§ **ASSIGNMENT**
Repeat the data word for word. Do not include the pictures.

• • • • • • •

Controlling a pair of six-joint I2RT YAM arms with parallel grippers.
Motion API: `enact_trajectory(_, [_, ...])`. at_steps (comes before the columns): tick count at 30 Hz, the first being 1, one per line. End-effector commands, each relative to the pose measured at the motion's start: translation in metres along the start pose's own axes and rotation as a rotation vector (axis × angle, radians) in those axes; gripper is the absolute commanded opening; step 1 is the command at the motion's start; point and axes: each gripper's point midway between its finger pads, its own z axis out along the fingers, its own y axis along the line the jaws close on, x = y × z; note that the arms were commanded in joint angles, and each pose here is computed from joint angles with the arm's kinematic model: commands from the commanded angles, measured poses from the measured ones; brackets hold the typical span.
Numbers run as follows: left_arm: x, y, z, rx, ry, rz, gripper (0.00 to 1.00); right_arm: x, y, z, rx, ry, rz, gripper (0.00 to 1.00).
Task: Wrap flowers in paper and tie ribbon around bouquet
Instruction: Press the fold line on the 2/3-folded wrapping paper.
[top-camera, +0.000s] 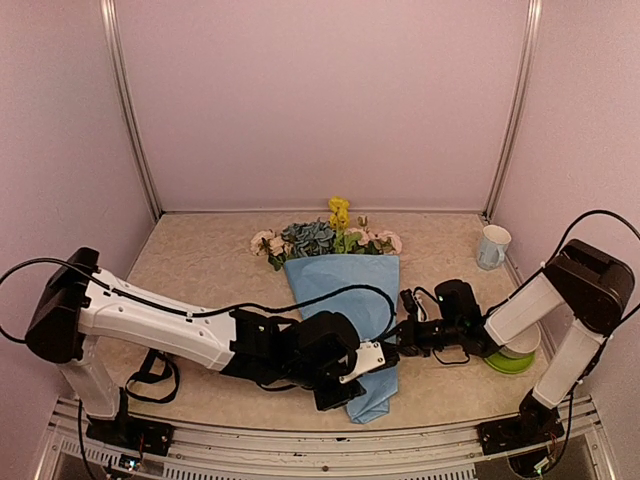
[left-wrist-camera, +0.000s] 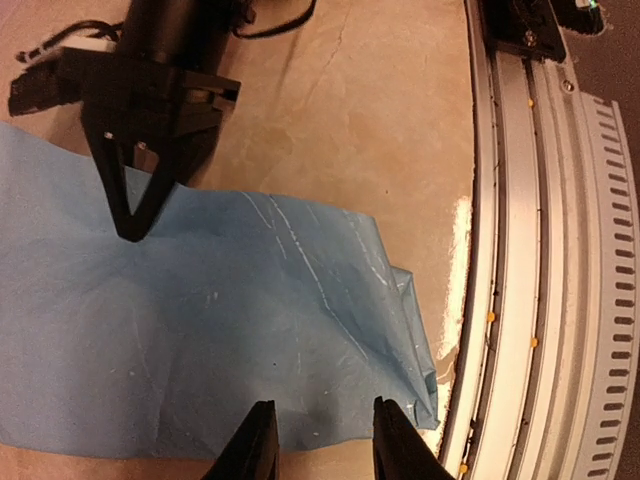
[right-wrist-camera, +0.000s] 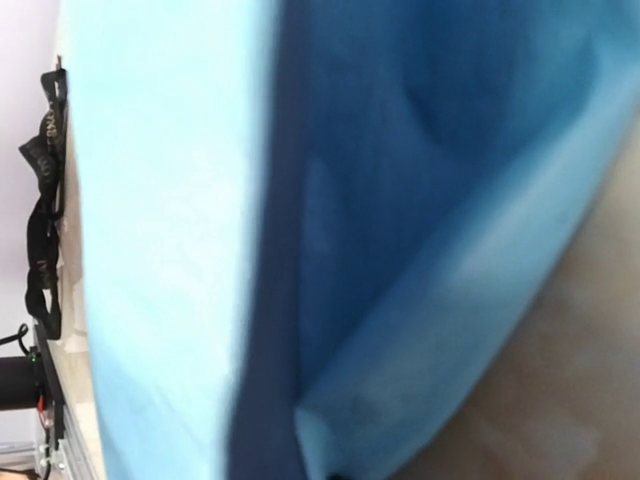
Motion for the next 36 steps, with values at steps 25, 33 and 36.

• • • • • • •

§ **SOLUTION TO THE PROBLEM**
Controlling a pair of six-joint I2RT YAM arms with parallel grippers.
Motion API: `enact_trajectory(_, [_, ...])`. at_steps (comes before the columns): tick count at 30 Hz, the first being 1, one per line. End-effector commands, each relative to the pose measured at the motion's start: translation in metres along the start pose's own axes and rotation as a rotation vector (axis × angle, radians) in those axes; gripper is the absolute commanded opening; step 1 is the command at the motion's start; point and axes: each gripper's point midway between its finger pads, its own z axis out along the fingers, its own y axis along the line the jaws close on, x = y × z; note that the arms were commanded in joint angles, and each pose here is computed from joint angles with the arm's kinematic model: commands from the commanded angles, measured poses from the measured ones; brackets hold the typical span.
Numbers run as follows: left_arm: x, y, z, rx, ry, rz, gripper (0.00 to 1.00); right_arm: x, y, z, rx, ry, rz, gripper (0.00 to 1.00).
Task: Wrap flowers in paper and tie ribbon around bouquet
Instruction: Press the fold line on the 2/3-folded wrapping paper.
[top-camera, +0.000s] 
[left-wrist-camera, +0.000s] 
[right-wrist-camera, +0.000s] 
Motion for the next 36 steps, with values at steps 25, 33 and 36.

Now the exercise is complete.